#### Collected data entries:
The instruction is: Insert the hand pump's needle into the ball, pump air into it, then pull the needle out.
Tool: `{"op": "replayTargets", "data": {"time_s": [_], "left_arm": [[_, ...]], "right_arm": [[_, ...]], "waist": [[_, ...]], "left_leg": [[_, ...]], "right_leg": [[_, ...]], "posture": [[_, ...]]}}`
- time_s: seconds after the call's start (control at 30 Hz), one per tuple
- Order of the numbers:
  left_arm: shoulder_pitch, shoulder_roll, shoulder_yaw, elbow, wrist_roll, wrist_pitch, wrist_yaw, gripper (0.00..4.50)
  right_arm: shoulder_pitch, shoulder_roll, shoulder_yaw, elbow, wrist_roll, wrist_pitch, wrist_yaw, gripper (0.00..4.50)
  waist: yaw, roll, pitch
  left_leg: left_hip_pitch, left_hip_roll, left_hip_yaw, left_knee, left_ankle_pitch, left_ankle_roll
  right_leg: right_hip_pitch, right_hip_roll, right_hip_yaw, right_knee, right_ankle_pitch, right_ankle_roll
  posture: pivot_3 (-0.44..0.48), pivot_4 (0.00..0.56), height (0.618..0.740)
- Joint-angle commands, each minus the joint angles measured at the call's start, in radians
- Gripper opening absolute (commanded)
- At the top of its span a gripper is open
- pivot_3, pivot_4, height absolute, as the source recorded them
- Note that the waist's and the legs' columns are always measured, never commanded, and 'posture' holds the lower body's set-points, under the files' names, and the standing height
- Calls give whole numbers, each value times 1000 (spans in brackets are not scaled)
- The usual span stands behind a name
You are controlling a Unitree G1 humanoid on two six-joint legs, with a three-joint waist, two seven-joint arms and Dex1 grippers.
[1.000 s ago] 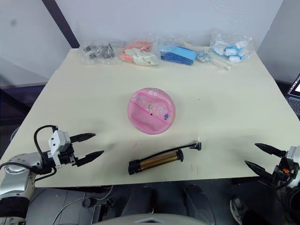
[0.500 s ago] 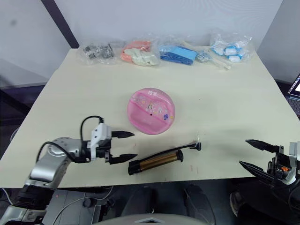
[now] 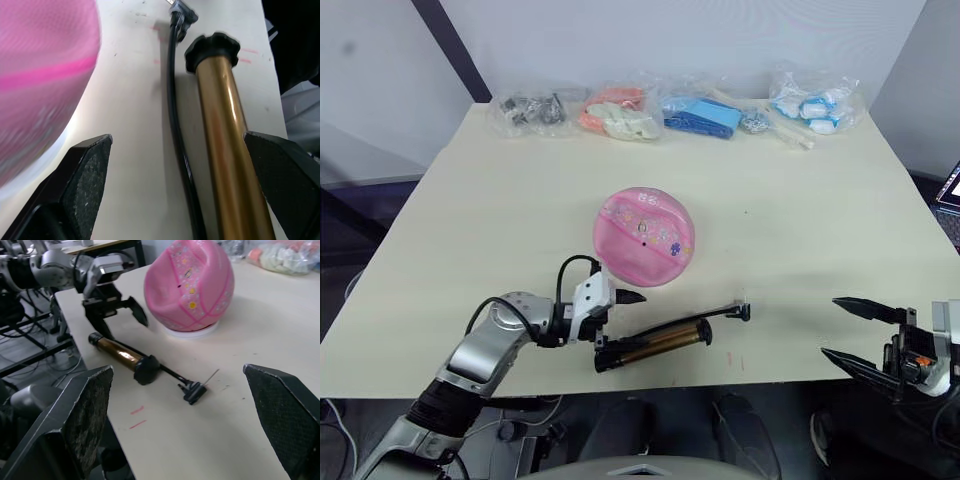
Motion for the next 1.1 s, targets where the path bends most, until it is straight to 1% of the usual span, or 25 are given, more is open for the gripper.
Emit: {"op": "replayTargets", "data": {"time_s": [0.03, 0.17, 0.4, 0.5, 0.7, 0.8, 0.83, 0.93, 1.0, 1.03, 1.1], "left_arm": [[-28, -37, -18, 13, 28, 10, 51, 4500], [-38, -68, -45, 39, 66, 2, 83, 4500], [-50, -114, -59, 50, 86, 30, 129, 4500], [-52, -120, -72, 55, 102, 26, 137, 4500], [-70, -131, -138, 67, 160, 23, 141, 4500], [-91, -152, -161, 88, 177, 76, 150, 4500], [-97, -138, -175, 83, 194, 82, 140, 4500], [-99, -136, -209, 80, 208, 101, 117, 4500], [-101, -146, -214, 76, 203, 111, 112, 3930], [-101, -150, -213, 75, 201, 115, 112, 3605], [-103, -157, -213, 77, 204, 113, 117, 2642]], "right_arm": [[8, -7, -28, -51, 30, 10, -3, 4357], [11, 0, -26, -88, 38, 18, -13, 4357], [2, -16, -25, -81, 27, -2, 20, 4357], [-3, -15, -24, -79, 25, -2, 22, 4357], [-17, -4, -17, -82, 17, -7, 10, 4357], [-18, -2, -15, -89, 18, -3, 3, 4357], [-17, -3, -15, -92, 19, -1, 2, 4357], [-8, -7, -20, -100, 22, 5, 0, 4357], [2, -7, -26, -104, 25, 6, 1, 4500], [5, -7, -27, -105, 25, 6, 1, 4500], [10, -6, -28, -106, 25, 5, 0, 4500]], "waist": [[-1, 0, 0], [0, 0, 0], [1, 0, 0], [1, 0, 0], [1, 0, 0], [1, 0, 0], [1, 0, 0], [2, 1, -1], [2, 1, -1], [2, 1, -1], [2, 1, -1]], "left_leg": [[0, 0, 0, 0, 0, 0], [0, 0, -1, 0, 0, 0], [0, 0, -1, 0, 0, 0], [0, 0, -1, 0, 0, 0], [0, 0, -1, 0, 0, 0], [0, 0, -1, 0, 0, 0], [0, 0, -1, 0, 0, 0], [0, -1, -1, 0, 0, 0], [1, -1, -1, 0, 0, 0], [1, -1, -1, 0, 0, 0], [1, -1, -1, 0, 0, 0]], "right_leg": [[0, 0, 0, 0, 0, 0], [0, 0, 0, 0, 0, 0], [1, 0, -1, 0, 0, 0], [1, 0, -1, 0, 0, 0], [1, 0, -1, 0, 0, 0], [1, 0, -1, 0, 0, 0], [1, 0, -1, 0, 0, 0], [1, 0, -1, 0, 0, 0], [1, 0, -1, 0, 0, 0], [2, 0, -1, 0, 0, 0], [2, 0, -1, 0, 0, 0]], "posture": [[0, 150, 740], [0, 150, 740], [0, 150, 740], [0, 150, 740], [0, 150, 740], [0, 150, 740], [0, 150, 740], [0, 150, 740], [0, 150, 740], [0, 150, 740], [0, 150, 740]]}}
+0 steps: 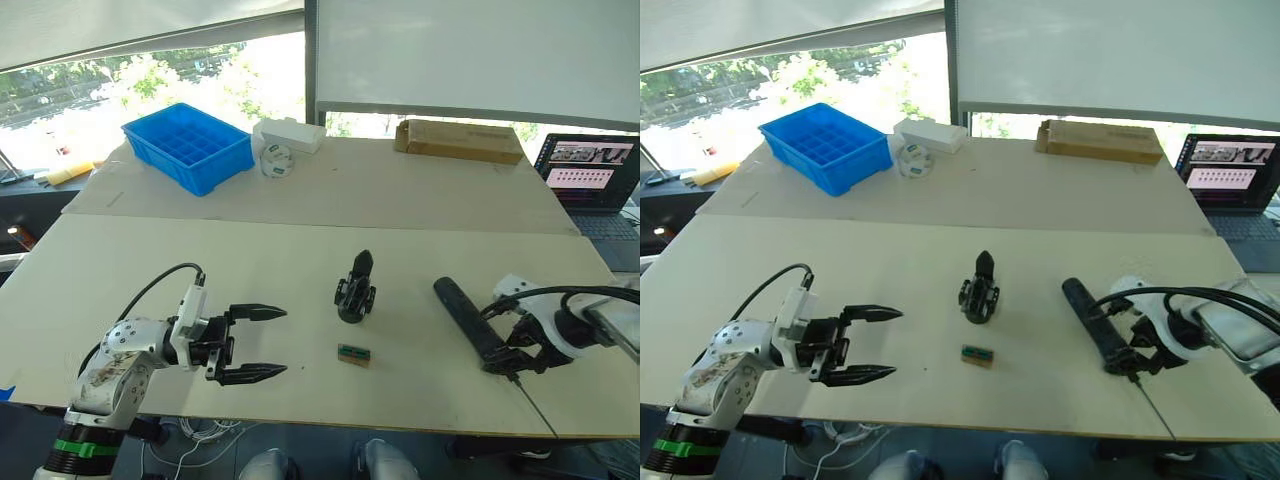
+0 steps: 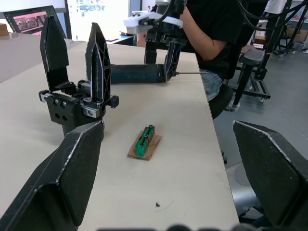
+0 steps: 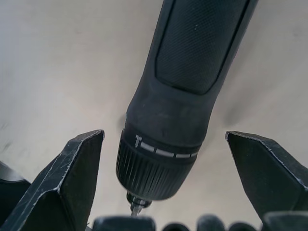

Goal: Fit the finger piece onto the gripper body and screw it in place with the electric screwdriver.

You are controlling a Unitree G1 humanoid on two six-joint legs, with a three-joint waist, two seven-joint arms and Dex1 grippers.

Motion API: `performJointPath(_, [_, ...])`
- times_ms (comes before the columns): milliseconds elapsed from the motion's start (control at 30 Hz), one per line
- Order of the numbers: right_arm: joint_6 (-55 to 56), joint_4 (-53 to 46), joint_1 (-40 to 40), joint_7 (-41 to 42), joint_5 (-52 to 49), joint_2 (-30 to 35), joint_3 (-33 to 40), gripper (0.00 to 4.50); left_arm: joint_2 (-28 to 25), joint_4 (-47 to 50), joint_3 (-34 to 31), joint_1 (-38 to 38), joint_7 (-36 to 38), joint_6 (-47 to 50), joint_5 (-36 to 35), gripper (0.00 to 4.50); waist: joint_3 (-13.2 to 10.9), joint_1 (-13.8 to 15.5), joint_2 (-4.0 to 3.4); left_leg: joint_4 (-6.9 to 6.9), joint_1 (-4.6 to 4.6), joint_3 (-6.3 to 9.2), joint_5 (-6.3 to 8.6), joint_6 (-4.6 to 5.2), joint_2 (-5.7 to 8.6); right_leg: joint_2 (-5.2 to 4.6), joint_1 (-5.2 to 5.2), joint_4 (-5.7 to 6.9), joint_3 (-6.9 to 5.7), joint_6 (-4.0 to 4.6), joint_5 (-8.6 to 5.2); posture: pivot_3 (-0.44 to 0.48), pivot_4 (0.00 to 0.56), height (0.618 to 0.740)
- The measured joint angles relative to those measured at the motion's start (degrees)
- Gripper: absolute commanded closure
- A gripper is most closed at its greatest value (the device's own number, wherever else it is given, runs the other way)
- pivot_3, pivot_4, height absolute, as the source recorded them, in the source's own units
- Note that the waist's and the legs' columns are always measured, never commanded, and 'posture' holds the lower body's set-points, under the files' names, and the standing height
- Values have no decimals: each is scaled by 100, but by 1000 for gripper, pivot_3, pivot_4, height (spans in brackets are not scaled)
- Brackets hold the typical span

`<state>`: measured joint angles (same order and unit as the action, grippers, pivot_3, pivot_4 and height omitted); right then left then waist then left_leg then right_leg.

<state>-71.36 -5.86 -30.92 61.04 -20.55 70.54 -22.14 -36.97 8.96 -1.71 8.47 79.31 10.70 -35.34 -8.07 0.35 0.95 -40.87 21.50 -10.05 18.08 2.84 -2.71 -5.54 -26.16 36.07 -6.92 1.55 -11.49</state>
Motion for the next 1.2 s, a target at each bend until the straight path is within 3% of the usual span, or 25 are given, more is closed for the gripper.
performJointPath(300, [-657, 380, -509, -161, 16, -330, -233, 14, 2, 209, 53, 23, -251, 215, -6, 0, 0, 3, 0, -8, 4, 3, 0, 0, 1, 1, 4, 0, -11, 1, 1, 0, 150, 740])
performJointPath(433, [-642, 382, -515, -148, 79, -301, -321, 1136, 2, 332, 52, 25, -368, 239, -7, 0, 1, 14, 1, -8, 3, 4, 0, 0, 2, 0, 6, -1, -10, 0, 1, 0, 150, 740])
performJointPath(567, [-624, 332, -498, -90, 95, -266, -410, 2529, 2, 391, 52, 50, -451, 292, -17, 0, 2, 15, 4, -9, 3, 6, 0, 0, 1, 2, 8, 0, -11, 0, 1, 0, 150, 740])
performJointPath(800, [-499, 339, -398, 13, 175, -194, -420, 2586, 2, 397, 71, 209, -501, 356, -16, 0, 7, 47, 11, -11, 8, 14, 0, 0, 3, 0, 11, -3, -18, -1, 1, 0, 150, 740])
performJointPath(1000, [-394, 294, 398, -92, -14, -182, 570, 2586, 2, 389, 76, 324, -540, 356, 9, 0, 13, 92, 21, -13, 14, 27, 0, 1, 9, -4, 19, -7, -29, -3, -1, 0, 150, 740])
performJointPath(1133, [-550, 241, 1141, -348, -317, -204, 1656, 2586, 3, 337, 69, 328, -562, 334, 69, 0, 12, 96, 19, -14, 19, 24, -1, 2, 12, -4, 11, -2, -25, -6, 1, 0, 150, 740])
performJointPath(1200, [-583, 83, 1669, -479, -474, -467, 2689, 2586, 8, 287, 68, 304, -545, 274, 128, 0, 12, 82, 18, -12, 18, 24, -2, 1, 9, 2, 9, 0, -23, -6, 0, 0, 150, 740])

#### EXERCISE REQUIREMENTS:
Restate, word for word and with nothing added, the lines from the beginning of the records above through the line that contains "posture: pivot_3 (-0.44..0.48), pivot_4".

#### OUTPUT FOR THIS TASK:
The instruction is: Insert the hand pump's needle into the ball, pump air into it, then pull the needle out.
Tool: `{"op": "replayTargets", "data": {"time_s": [_], "left_arm": [[_, ...]], "right_arm": [[_, ...]], "waist": [[_, ...]], "left_leg": [[_, ...]], "right_leg": [[_, ...]], "posture": [[_, ...]]}}`
- time_s: seconds after the call's start (control at 30 Hz), one per tuple
- Order of the numbers:
  left_arm: shoulder_pitch, shoulder_roll, shoulder_yaw, elbow, wrist_roll, wrist_pitch, wrist_yaw, gripper (0.00..4.50)
  right_arm: shoulder_pitch, shoulder_roll, shoulder_yaw, elbow, wrist_roll, wrist_pitch, wrist_yaw, gripper (0.00..4.50)
  waist: yaw, roll, pitch
  left_leg: left_hip_pitch, left_hip_roll, left_hip_yaw, left_knee, left_ankle_pitch, left_ankle_roll
  right_leg: right_hip_pitch, right_hip_roll, right_hip_yaw, right_knee, right_ankle_pitch, right_ankle_roll
  posture: pivot_3 (-0.44..0.48), pivot_4 (0.00..0.56), height (0.618..0.740)

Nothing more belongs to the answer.